YOUR SOLIN GENERATED RECIPE
Lean Ground Beef Cheeseburger Salad with Fresh Greens and Tangy Dressing
A vibrant twist on the classic cheeseburger, this salad layers lean ground beef, a hint of reduced-fat cheddar, crisp mixed greens, juicy tomato slices, and tangy pickles, all finished with a zesty olive oil-vinegar dressing. A perfect balance of fresh and savory, this dish is light yet satisfying.
INGREDIENTS
4 oz Lean Ground Beef
0.5 oz Reduced-Fat Cheddar Cheese
2 cups Mixed Salad Greens
1 medium Tomato
¼ cup Red Onion (sliced)
2 Pickles
1 large Egg White
0.5 tbsp Extra Virgin Olive Oil
1 tbsp Apple Cider Vinegar
1 tsp Dijon Mustard
Salt and Black Pepper to taste
PREPARATION
Heat a non-stick skillet over medium heat. Crumble the lean ground beef into the skillet, season lightly with salt and pepper, and cook until browned and no longer pink. Drain any excess fat.
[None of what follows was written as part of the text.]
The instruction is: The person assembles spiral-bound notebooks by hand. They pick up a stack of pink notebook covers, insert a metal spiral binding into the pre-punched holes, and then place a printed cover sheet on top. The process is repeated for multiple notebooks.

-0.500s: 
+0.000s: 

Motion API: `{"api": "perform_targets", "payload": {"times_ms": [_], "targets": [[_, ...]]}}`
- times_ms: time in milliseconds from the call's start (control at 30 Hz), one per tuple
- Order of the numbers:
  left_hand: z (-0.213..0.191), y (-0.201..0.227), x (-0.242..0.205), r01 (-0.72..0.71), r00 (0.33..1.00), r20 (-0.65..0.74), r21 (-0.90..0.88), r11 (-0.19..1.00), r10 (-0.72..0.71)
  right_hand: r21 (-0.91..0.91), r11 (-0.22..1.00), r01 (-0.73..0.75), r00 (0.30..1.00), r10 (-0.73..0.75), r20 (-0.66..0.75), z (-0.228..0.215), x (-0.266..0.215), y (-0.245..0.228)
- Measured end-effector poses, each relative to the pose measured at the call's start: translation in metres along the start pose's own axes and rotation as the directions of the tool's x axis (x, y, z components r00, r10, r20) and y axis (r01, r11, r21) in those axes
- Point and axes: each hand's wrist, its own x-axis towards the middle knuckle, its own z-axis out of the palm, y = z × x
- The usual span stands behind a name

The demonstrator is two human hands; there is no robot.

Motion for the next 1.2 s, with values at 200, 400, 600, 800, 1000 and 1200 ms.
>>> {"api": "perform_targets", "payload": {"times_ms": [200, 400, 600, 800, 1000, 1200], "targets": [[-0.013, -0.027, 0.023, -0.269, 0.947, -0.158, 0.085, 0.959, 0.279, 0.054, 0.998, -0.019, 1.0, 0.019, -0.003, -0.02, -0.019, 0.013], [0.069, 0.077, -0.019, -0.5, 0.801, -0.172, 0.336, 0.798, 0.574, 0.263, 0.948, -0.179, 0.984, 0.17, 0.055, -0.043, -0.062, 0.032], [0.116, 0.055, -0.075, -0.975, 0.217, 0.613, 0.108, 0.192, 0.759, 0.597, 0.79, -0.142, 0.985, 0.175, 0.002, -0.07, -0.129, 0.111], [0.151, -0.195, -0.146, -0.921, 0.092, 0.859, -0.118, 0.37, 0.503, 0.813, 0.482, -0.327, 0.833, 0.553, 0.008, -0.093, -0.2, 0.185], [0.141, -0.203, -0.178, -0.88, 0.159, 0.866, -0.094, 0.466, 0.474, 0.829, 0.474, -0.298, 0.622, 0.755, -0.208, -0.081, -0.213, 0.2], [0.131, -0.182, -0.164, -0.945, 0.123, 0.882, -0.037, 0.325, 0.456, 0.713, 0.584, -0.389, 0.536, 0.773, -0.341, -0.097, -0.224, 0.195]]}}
While the beef is cooking, lightly sauté the egg white in a small pan until just set, then chop it into bite-sized pieces.
In a large bowl, combine the mixed salad greens, tomato slices, red onion, and pickles.
Add the cooked ground beef and egg white pieces to the bowl.
Sprinkle the reduced-fat cheddar cheese over the salad.
In a small jar or bowl, whisk together the extra virgin olive oil, apple cider vinegar, Dijon mustard, a pinch of salt, and pepper to create a tangy dressing.
Drizzle the dressing over the salad and toss gently to combine all flavors.
Serve immediately and enjoy this balanced, flavorful twist on a classic cheeseburger salad.